__WHAT YOU WILL DO__: Whenever a line below includes the string "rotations", show it.

[Start of section]

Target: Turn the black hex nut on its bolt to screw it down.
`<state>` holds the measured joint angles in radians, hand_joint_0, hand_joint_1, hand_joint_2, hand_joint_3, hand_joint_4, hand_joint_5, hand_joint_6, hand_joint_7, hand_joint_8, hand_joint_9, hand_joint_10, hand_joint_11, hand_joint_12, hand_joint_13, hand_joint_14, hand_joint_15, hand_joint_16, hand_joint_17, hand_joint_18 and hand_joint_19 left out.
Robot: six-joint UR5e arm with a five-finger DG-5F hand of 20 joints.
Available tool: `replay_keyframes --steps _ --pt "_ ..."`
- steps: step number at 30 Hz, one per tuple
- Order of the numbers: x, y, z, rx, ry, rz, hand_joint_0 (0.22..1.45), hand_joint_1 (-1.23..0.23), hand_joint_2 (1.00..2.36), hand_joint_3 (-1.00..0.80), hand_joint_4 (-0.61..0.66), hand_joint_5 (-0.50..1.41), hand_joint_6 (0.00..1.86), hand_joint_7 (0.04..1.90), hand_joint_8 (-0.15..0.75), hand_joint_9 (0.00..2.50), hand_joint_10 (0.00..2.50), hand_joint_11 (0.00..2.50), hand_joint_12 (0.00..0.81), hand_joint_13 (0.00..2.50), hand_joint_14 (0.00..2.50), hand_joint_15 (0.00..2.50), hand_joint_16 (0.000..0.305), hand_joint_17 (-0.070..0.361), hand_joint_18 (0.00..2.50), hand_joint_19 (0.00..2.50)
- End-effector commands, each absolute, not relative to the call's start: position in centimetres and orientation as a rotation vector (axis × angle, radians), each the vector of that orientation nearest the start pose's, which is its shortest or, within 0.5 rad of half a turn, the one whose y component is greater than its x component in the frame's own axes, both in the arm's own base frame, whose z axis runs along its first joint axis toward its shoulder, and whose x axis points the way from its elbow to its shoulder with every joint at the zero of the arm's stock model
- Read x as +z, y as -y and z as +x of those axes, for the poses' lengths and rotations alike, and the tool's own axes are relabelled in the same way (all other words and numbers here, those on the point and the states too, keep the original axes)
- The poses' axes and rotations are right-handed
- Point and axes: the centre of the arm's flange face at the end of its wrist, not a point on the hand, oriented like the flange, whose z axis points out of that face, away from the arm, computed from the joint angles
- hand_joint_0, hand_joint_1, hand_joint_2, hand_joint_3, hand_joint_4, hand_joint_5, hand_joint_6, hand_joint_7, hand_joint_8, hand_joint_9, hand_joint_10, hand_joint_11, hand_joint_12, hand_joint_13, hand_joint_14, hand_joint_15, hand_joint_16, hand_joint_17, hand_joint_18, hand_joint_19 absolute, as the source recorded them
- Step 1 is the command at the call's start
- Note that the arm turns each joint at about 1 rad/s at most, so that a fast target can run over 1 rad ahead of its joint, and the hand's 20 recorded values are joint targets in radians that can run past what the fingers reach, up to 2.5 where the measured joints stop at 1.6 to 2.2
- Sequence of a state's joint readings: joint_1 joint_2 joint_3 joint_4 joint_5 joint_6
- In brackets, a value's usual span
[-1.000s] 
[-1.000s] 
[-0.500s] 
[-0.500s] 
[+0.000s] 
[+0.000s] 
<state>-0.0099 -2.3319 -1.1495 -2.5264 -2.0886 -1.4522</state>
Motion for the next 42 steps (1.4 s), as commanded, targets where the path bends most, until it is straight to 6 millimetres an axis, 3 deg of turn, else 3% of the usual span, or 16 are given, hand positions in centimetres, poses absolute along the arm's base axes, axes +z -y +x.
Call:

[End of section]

__EXERCISE OUTPUT__:
- Read x as +z, y as -y and z as +x of those axes, for the poses' lengths and rotations alike, and the tool's own axes are relabelled in the same way (all other words and numbers here, those on the point and the states too, keep the original axes)
- The poses' axes and rotations are right-handed

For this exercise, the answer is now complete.